A administradora judicial do Grupo Itapemirim, EXM Partners, pediu a falência da empresa de transportes, alegando que a mesma não tem cumprido seu plano de recuperação judicial, há cinco anos. De acordo com a EXM, além de não pagar os credores, o grupo não tem capacidade de se manter em atividade.

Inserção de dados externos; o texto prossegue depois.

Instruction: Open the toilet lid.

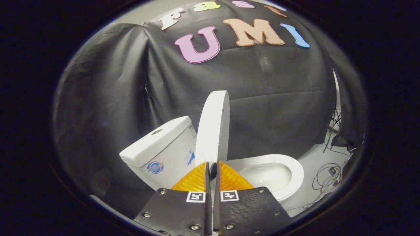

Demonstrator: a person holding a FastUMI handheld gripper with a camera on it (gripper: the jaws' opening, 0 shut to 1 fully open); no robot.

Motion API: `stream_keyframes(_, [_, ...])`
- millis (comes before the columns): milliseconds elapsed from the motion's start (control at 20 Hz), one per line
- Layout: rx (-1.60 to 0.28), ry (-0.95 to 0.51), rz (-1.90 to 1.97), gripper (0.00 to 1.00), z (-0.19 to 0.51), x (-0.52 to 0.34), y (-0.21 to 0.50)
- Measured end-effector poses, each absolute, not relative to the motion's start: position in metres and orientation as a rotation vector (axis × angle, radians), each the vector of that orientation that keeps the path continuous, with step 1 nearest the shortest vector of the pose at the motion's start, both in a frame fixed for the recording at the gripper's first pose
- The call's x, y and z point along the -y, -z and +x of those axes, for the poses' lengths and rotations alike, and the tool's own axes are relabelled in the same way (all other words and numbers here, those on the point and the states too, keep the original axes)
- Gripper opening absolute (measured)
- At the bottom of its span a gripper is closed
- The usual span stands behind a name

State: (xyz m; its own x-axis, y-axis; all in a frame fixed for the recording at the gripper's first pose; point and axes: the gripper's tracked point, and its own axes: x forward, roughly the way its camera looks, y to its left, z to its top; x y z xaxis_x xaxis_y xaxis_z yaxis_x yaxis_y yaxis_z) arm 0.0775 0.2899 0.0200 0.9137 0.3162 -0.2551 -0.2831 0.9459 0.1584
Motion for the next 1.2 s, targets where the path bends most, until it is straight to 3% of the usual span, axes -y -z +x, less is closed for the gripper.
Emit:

O documento enviado à Primeira Vara de Falências e Recuperações Judiciais da Comarca de São Paulo, justifica ainda que o processo "foi marcado por um altíssimo número de incidentes, o que ocasionou o aumento do passivo concursal".

Entre eles, os desvios dos controladores, incluindo de Sidnei Piva de Jesus e a criação da ITA Transportes Aéreos, cuja operação durou pouco mais de seis meses, consumiu R$ 42 milhões de recursos do Grupo Itapemirim (dinheiro que pertencia, inicialmente, aos credores), e por fim lesionou milhares de consumidores e trabalhadores. O prejuízo é até hoje inestimável, argumenta a administradora judicial.

No fim do ano passado, centenas de passageiros ficaram sem voos e sem assistência da então companhia aérea.

"O dinheiro que era dos credores serviu ainda como forma de indenização da sócia, Camila de Souza Valdívia, com sua saída da sociedade, que ocorreu em montantes milionários", diz o documento.